After a nine-day line closure while £10m of major improvement work took place, the railway between Maidstone East and Ashford International reopened to passengers this morning (Monday).
Network Rail and contractors BAM have been repairing and reinforcing the steep sides of a cutting near Bearsted, which was prone to landslips and rock falls. A rock fall even took place while the work was ongoing, underlying the importance of the project.
In addition, Network Rail used the time the line was closed to carry out essential maintenance, such as painting, at stations along the line and to improve the electrical supply to trains along the route, laying new cables.
Network Rail’s route director for Kent, Fiona Taylor, said: “This was a massive job for us and for our neighbours and passengers and we really appreciate their patience. The section of line between Maidstone East and Bearsted was a big worry, with two rock falls in recent years and another one last week.
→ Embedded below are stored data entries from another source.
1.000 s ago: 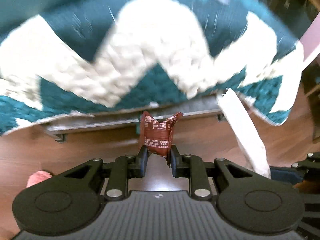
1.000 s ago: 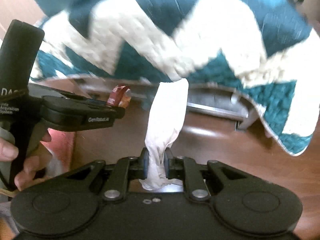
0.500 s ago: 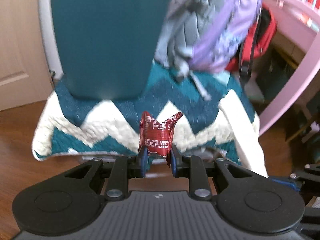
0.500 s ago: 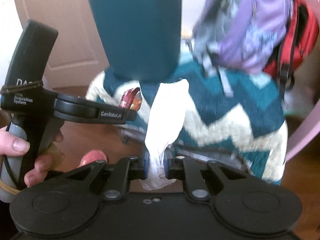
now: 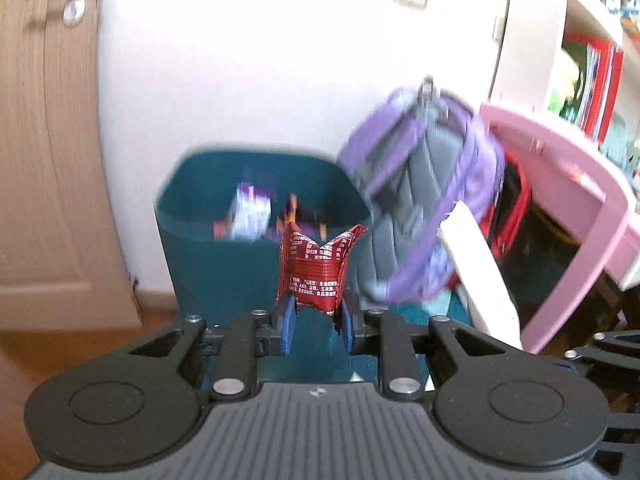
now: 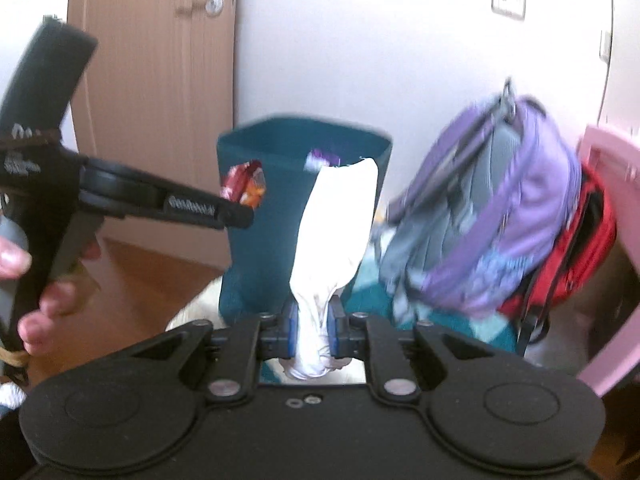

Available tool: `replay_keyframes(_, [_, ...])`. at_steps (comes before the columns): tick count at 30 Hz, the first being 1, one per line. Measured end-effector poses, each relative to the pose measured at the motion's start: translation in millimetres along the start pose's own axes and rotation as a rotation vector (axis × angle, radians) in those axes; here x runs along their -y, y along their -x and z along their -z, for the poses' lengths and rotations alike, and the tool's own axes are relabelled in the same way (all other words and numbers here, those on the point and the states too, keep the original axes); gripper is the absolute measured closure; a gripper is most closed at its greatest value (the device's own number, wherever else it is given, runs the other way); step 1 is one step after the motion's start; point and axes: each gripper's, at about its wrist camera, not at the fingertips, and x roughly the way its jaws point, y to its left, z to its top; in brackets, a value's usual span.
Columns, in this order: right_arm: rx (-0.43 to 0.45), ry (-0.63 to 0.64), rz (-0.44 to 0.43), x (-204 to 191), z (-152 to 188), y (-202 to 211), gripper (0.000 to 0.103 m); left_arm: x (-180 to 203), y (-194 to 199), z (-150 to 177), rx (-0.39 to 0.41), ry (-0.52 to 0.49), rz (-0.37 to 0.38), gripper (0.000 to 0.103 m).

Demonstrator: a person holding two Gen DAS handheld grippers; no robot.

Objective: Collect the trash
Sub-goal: 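Lift the red wrapper with the left tool while the right tool carries the tissue to the bin, then open the left gripper over the teal bin while the right gripper releases the tissue in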

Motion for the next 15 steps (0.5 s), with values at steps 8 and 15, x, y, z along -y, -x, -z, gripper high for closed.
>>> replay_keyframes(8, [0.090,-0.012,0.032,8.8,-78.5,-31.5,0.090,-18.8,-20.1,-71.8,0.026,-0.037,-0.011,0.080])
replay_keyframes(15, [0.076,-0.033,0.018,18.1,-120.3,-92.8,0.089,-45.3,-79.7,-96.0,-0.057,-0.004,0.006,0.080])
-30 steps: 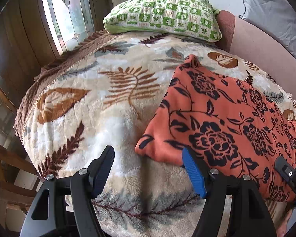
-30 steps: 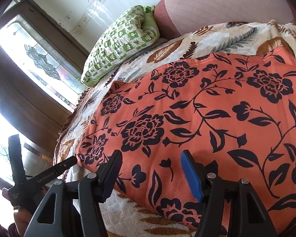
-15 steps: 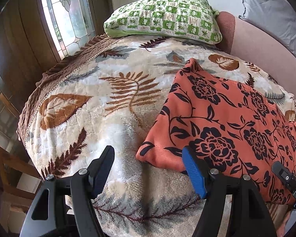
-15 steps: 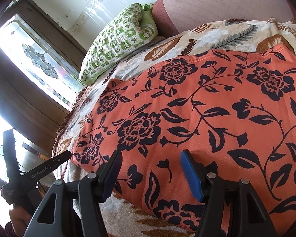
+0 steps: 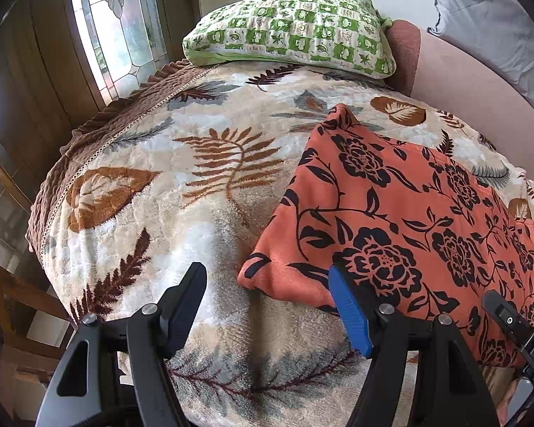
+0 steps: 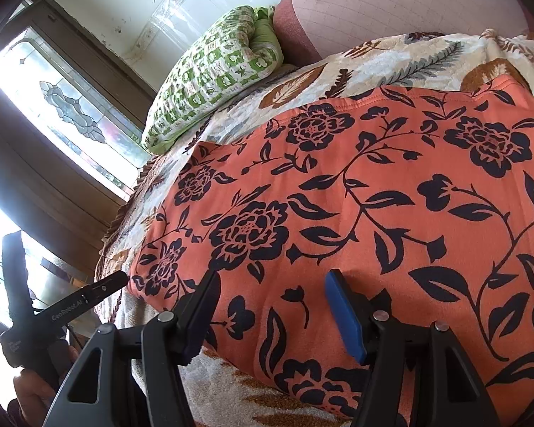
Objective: Fold small clothes
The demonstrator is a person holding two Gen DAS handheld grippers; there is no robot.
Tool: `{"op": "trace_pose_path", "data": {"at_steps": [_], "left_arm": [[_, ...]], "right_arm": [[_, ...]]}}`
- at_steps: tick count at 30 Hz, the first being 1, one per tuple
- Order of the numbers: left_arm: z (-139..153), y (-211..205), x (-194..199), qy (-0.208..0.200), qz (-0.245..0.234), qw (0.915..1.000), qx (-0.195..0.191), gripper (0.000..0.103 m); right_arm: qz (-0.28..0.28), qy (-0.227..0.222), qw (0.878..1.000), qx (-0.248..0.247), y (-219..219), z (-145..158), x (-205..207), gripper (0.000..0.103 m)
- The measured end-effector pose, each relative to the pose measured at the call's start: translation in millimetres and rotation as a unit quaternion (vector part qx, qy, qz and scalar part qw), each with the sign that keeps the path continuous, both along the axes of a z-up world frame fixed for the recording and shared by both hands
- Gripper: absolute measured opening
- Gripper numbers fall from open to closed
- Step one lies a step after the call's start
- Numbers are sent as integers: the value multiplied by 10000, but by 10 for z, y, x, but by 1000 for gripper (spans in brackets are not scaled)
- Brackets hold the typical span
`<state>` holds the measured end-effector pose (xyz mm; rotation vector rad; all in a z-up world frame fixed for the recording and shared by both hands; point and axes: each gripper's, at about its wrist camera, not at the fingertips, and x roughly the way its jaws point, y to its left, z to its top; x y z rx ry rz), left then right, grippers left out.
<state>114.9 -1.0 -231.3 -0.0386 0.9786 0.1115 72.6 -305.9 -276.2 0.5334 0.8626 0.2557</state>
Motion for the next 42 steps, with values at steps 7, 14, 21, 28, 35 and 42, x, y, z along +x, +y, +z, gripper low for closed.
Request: {"op": "trace_pose_path", "data": {"at_steps": [7,14,21,28,35,42], "left_arm": [[6,9,4,14,-2,10000,15,72],[-30,17,15,44,19,10000,37,72],[-146,66,7,362,-42,9987,-362,72],[-277,232,-95,770,26,9783,-1922,72],[-439,226,-41,805,173,9659,-2455,71],[-484,258,166,403,307,9616,-2698,71]], "right_arm": [[40,-14,9999,-100,33,8,-12,65],[-65,-357,9993,8,-38,160,-88,65],[129,0,9994,-311,89,43,-2,64],[12,102,9999,118,-33,-16,16,64],[41,70,10000,31,-20,-7,-9,65],[42,62,10000,31,-14,-11,-7,64]]}}
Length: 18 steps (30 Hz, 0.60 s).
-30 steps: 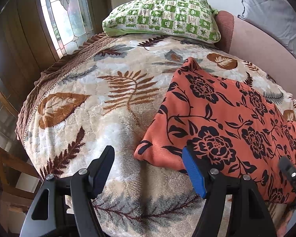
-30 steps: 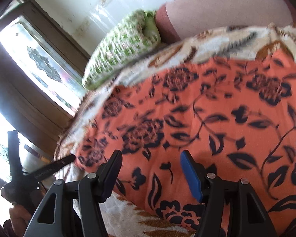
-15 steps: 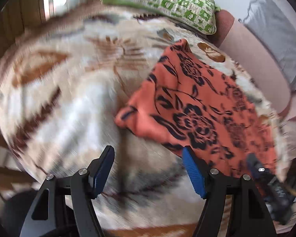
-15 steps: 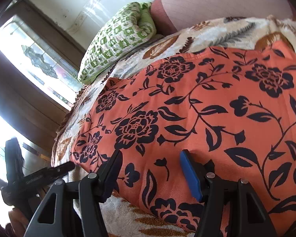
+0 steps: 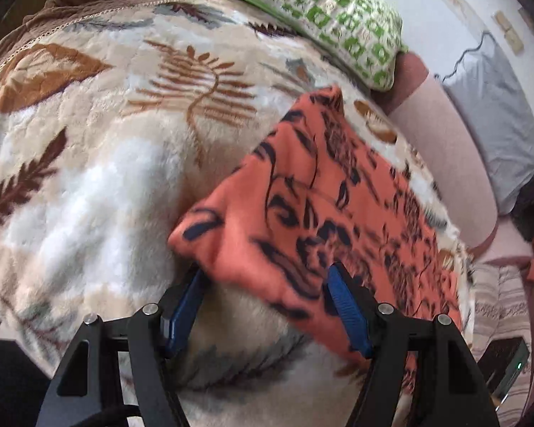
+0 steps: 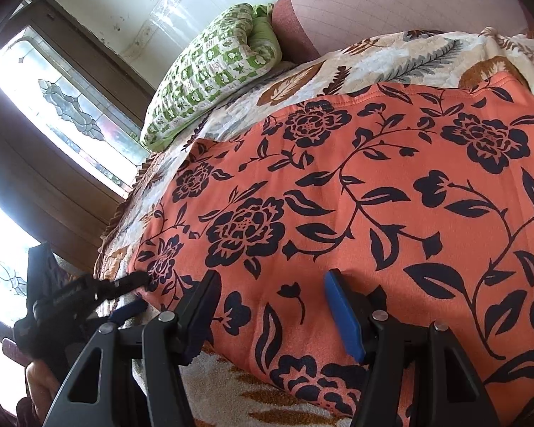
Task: Fold small clothes
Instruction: 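Close the left gripper on the edge of the folded orange top, then lift the folded top with the left gripper while the right gripper grasps its opposite corner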
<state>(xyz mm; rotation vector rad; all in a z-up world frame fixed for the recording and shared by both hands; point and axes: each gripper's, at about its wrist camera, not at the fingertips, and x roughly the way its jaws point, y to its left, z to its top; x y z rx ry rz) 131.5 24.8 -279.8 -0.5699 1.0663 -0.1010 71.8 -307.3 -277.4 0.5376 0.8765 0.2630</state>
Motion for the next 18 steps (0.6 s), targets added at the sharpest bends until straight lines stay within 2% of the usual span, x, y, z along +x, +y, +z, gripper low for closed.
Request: {"op": "trace_pose_path", "data": {"at_steps": [2,4,5,8,9,14,15,18], "left_arm": [[-28,-1,93,-83,65,9999,79,63],[-29,9,173,-199,135,9997,25,60],[-30,16,212,-283,144,9995,-21,51],[-77,75,296,-281,234,9990,-274,35],[-79,83,307,-289,231,9987,-341,32],[175,-101,246,-681,-67,9973,254,24],[300,-199,234,-845,-205,9950,485,24],[605,-445,187,-1270,-585,9875,733,23]], "right_arm": [[0,1,10000,0,0,1,0,65],[4,-6,10000,-13,-2,1,-2,65],[6,-10,10000,-21,1,1,-1,65],[9,-34,10000,-60,8,3,-10,64],[9,-40,10000,-68,18,5,-11,64],[-41,-190,9998,-23,-30,75,-41,60],[-77,-227,9997,12,-69,97,-50,60],[-270,-219,9987,384,-288,137,-56,60]]}}
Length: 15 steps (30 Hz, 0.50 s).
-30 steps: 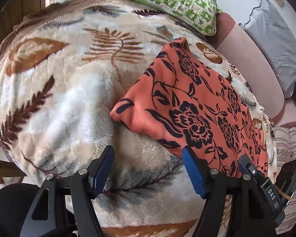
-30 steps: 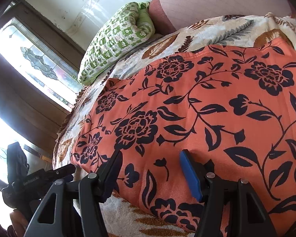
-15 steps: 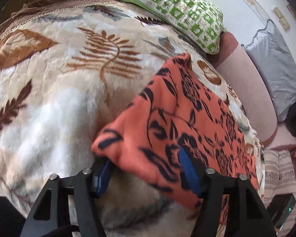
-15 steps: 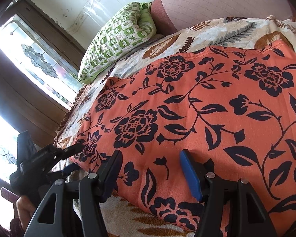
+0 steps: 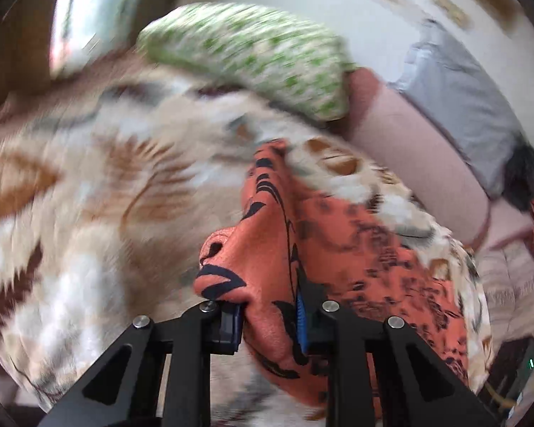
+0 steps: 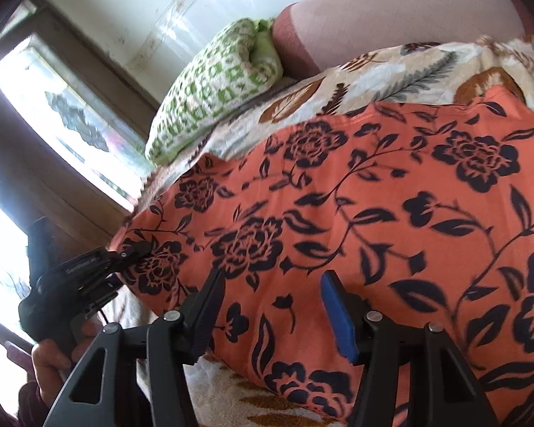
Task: Fold small clothes
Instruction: 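Lift the folded top with the left gripper while the right gripper grasps its opposite corner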
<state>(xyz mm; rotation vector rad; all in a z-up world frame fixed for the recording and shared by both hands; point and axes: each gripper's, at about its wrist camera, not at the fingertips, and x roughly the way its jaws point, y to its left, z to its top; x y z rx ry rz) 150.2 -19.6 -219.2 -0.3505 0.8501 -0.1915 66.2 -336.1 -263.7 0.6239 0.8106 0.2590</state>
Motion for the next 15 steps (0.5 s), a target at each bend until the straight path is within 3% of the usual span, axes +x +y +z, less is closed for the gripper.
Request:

The work we’ve done over the past nine days has helped make it much safer.
“We don’t get to close railways very often, so we took advantage of the time to do lots of other work, from laying new cables to painting bridges, railings and roofs, and even jet washing platforms.
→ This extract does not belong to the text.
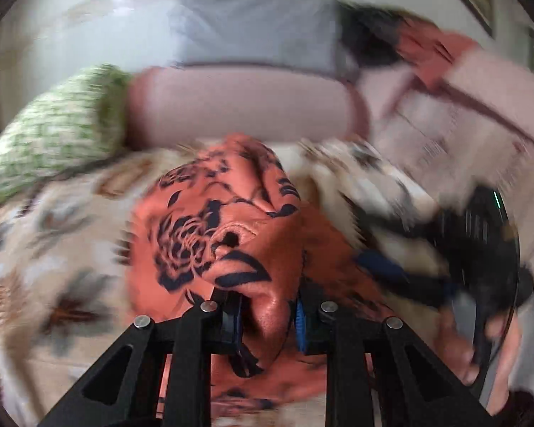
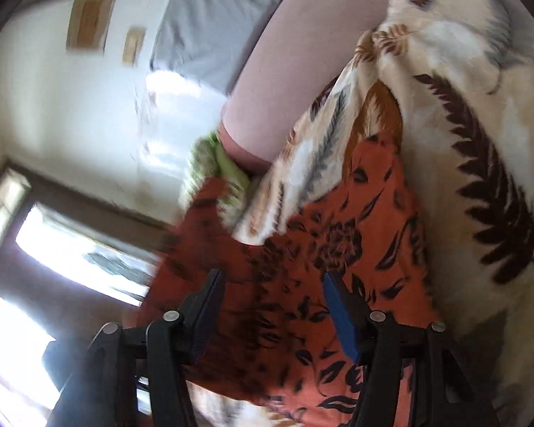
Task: Fold small clothes
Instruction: 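Lift the folded top with the left gripper while the right gripper grasps its opposite corner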
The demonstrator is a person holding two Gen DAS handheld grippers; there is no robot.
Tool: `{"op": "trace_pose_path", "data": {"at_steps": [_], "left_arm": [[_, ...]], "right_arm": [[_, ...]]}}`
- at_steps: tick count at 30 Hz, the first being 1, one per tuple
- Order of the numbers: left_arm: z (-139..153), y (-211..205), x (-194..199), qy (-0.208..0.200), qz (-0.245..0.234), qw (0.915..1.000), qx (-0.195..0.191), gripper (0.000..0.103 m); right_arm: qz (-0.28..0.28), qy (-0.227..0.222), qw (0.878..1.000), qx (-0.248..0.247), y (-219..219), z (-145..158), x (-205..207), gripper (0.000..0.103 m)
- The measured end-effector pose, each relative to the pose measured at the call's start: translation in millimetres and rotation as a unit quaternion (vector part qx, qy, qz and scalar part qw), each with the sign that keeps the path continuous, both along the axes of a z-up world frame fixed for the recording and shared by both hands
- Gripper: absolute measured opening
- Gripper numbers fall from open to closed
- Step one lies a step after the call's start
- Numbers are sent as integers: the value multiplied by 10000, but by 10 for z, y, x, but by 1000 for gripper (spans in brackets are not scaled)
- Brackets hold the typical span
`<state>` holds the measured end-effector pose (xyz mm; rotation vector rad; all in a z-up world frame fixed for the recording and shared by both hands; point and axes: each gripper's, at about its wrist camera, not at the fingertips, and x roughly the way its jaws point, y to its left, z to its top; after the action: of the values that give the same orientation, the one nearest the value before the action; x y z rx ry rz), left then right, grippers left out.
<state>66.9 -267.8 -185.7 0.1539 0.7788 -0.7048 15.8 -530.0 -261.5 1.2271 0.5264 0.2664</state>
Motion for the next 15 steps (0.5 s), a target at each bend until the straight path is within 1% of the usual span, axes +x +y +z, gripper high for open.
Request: {"op": "trace_pose_path", "data": {"at_steps": [1,2,4,6,8,10,12,14,15], "left_arm": [[-87,-90,-19,154,-109,9998,48,23],[-192,-158,-30,390,-253,9989,99,25],[-300,-173,-62,619,-404,9970,211,28],[-256,-49,-102,561,-502,9971,108,38],[-116,132,-163,485,-718,9960,-207,57],[33,315,-209,279,-871,9949,-428,70],[105,456,-198,29,-782,9963,-359,71],[60,584,-110,-15,-571,9981,-209,71],[0,646,-29,36,-360,9993,-77,71]], "right_arm": [[40,-36,9998,206,-42,-23,9,72],[53,-16,9993,375,-85,-63,28,74],[-31,195,9984,531,-148,-161,69,77],[13,427,9974,574,-150,-232,157,77],[98,578,9967,563,-126,-265,235,77],[216,695,9961,498,-82,-272,309,77],[302,954,9946,278,-46,-280,364,77],[221,1180,9928,50,-28,-299,403,77],[154,1195,9927,47,-32,-303,410,77]]}}
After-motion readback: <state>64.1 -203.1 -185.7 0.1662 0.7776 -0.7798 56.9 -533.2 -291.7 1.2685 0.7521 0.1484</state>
“We’ve got a bit more to do in the coming weeks, so our neighbours will still see us around, but passengers will be pleased to hear that trains are running again”.
Southeastern Train Services Director, Scott Brightwell, said: “I want to say a big thank you to all our passengers for bearing with us while this essential repair work was carried out.
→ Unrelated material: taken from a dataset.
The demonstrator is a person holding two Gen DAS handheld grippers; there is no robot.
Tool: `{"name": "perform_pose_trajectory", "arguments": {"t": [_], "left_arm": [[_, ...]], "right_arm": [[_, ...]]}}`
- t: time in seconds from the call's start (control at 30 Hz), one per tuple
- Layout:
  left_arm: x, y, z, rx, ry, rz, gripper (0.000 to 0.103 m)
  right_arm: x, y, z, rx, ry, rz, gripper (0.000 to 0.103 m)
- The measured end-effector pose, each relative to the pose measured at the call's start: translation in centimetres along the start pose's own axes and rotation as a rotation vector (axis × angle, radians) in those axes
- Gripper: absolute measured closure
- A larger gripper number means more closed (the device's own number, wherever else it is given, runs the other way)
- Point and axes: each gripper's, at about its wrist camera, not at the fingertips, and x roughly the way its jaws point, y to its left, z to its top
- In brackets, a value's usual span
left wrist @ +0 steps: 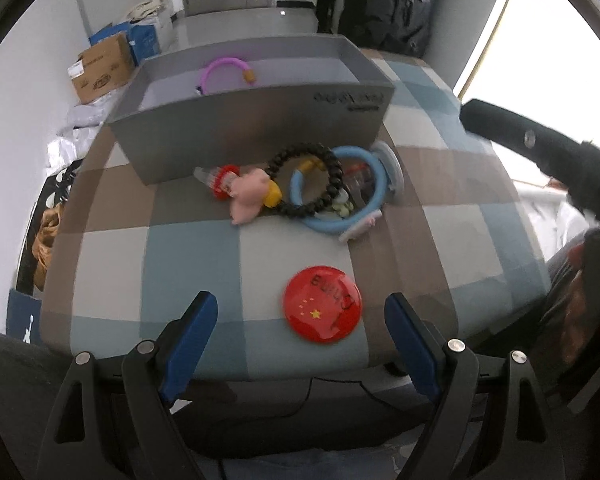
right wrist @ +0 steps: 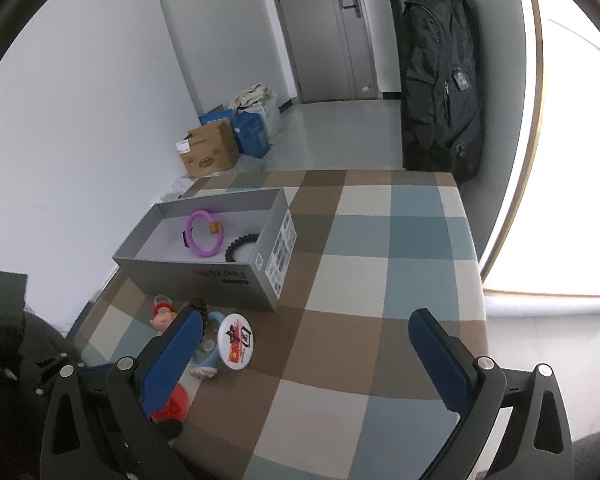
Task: Organize jewelry
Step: 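Grasp the red 'China' badge with the left tool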
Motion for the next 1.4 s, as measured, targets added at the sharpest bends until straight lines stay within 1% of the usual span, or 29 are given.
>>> {"name": "perform_pose_trajectory", "arguments": {"t": [0.13, 0.2, 0.3, 0.37, 0.4, 0.47, 0.63, 0.73, 0.8, 0.9, 0.97, 1.07, 1.13, 1.27, 1.4], "left_arm": [[0.4, -0.5, -0.5, 0.039, 0.009, 0.028, 0.021], [0.4, -0.7, -0.5, 0.048, 0.010, 0.026, 0.023], [0.1, -0.5, -0.4, 0.049, 0.000, 0.030, 0.031], [-0.1, -0.3, -0.4, 0.047, -0.009, 0.029, 0.043], [0.0, -0.2, -0.5, 0.049, -0.013, 0.028, 0.047], [-0.3, -0.1, -0.6, 0.049, -0.022, 0.020, 0.066], [-0.1, 0.8, -0.2, 0.006, -0.017, -0.040, 0.066], [-0.1, 1.1, 0.1, -0.029, -0.012, -0.098, 0.066], [-0.2, 1.2, 0.2, -0.042, -0.016, -0.102, 0.066], [-0.5, 1.6, 0.3, -0.065, -0.023, -0.131, 0.066], [-0.9, 2.1, 0.5, -0.096, -0.029, -0.176, 0.066], [-1.3, 3.3, 1.0, -0.155, -0.046, -0.226, 0.066], [-1.7, 4.1, 1.3, -0.198, -0.061, -0.247, 0.066], [-2.2, 5.5, 1.5, -0.263, -0.089, -0.278, 0.066], [-2.7, 6.6, 1.9, -0.308, -0.124, -0.283, 0.066]], "right_arm": [[0.1, -0.2, 0.1, 0.011, 0.005, -0.005, 0.000], [0.0, -0.5, 0.1, 0.021, 0.006, -0.006, 0.000], [-0.1, -1.0, 0.2, 0.045, 0.005, -0.005, 0.000], [0.0, -1.3, 0.3, 0.063, 0.009, -0.002, 0.000], [0.0, -1.4, 0.3, 0.071, 0.011, 0.001, 0.000], [0.2, -1.6, 0.3, 0.086, 0.021, 0.001, 0.000], [0.6, -1.4, 0.1, 0.082, 0.038, -0.005, 0.000], [0.7, -1.3, 0.1, 0.078, 0.040, -0.006, 0.000], [0.7, -1.3, 0.0, 0.076, 0.043, -0.009, 0.000], [0.8, -1.3, -0.1, 0.071, 0.048, -0.015, 0.000], [0.7, -1.3, -0.1, 0.072, 0.047, -0.011, 0.000], [0.8, -1.3, -0.2, 0.077, 0.053, 0.006, 0.000], [1.0, -1.3, -0.2, 0.092, 0.073, 0.027, 0.000], [1.6, -1.4, -0.3, 0.135, 0.111, 0.089, 0.000], [1.6, -0.5, -0.3, 0.111, 0.110, 0.126, 0.000]]}}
“Reducing the risk of landslips across our network is an important part of providing a reliable service. We also took the opportunity to make some station improvements while the line was closed and I hope our customers are pleased with what they see.”
The work at Bearsted involved drilling soil and rock nails deep into the ground on either side of the line, and pumping grout around them to hold the sides of the cutting together.
Netting will be laid along the top to hold looser material in place and stop the risk of rock and soil being washed onto the railway in heavy rain.
During the works engineers installed 1,100 rock bolts and 500 nails into the cutting and drilled a total of 6,800 metres of bolt holes.